Each line of the records that holds the word "right" should be copied out.
____________________
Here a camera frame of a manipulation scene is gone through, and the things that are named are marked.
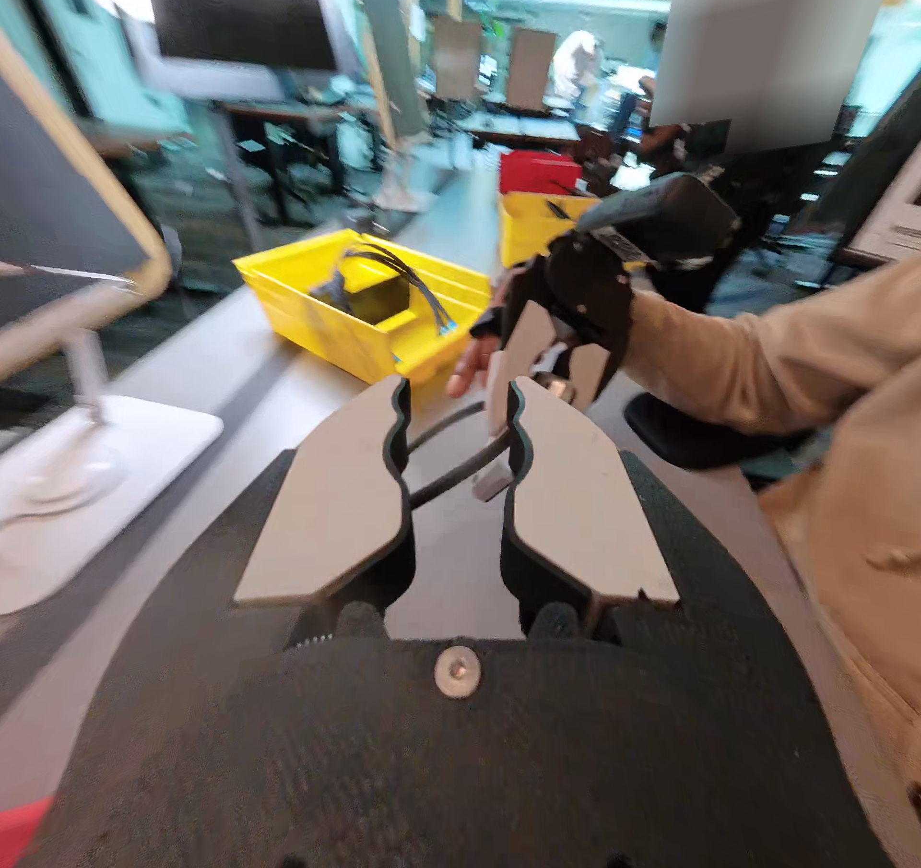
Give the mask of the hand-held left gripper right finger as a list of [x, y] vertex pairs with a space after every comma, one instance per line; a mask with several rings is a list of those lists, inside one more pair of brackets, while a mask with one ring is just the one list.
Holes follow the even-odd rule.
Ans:
[[525, 376], [508, 389], [502, 561], [518, 549], [593, 606], [680, 596], [614, 442], [585, 415]]

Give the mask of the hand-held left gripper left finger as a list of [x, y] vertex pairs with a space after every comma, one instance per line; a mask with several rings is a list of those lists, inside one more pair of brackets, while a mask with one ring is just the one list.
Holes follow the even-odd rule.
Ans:
[[342, 405], [295, 449], [233, 595], [237, 606], [306, 605], [376, 563], [414, 561], [411, 389], [391, 375]]

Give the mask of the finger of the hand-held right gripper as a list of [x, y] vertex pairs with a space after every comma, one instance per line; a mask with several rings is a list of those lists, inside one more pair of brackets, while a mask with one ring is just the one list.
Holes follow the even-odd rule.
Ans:
[[602, 389], [610, 353], [598, 344], [582, 344], [569, 351], [570, 402], [574, 409], [588, 409]]
[[486, 384], [486, 424], [490, 438], [497, 438], [507, 425], [509, 385], [519, 376], [528, 376], [533, 365], [556, 341], [550, 313], [535, 301], [528, 301], [508, 342], [495, 351], [488, 367]]

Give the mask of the grey hdmi switch box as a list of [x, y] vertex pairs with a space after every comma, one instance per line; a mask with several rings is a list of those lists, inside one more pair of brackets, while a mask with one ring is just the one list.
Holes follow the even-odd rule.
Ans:
[[478, 501], [488, 503], [505, 491], [513, 480], [508, 451], [505, 450], [474, 474], [472, 494]]

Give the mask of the yellow plastic bin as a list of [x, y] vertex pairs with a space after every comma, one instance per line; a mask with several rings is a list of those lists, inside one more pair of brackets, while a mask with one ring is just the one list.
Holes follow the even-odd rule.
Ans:
[[546, 255], [550, 243], [575, 228], [579, 219], [600, 203], [595, 196], [511, 192], [499, 202], [499, 255], [513, 267]]
[[[368, 384], [397, 373], [418, 386], [450, 367], [491, 298], [484, 274], [351, 229], [235, 266], [274, 332]], [[352, 317], [348, 293], [393, 275], [412, 286], [408, 310], [379, 325]]]

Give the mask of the person's right forearm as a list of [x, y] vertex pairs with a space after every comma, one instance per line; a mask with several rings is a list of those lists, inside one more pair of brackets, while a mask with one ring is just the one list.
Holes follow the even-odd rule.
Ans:
[[636, 292], [626, 375], [700, 421], [750, 434], [844, 422], [919, 437], [920, 263], [732, 319]]

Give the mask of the person's right hand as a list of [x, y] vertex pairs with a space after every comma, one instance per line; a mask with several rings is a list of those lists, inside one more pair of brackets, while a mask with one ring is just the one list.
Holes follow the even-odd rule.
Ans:
[[460, 399], [477, 384], [486, 384], [492, 355], [497, 351], [499, 344], [500, 337], [495, 334], [469, 337], [466, 348], [447, 382], [448, 398]]

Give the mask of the red divided parts bin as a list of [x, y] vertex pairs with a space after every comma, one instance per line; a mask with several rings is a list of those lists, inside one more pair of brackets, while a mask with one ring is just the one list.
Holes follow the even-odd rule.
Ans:
[[552, 151], [517, 149], [499, 163], [498, 193], [571, 194], [582, 179], [582, 165]]

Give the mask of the black box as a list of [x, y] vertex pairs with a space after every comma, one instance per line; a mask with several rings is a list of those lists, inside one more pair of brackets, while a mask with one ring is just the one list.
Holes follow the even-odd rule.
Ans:
[[401, 275], [351, 291], [347, 296], [352, 317], [368, 325], [379, 325], [408, 310], [412, 286]]

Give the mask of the person's beige hoodie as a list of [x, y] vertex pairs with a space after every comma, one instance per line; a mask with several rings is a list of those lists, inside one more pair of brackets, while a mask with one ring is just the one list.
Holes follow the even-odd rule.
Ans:
[[834, 425], [822, 459], [762, 498], [919, 819], [919, 363], [846, 397], [789, 400], [784, 432]]

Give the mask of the tan-framed monitor with white stand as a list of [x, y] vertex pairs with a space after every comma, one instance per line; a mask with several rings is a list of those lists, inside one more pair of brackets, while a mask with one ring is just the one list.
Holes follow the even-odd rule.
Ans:
[[67, 585], [224, 425], [109, 392], [98, 330], [165, 290], [169, 254], [5, 34], [1, 72], [2, 381], [59, 352], [75, 401], [2, 448], [9, 618]]

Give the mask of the black monitor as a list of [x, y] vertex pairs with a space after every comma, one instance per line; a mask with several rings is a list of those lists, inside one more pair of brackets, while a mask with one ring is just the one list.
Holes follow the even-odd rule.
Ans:
[[134, 68], [155, 91], [195, 102], [293, 102], [360, 79], [336, 0], [148, 0], [114, 5]]

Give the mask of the wooden post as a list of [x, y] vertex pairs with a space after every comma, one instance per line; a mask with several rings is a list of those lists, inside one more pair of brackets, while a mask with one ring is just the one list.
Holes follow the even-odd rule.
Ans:
[[413, 153], [430, 137], [425, 103], [413, 74], [409, 33], [400, 0], [361, 0], [366, 18], [363, 53], [374, 91], [385, 155], [377, 208], [418, 215], [435, 195], [410, 186]]
____________________
» Solved problem:
Give the mask of the hand-held left gripper right finger as a list of [x, y] vertex pairs with a space after every comma, one instance per line; a mask with several rings is a list of those lists, inside one more pair of brackets, while a mask with one ring is just the one list.
Give the mask of the finger of the hand-held right gripper as a list of [x, y] vertex pairs with a space after every comma, one instance per line; a mask with several rings is a list of those lists, inside one more pair of brackets, while a mask with one ring is just the one list.
Give the mask of the person's right forearm as a list of [x, y] vertex pairs with a space after every comma, one instance per line; a mask with several rings is a list of those lists, inside one more pair of brackets, while a mask with one ring is just the one list.
Give the mask of the person's right hand as a list of [x, y] vertex pairs with a space after every comma, one instance per line; a mask with several rings is a list of those lists, inside one more pair of brackets, while a mask with one ring is just the one list.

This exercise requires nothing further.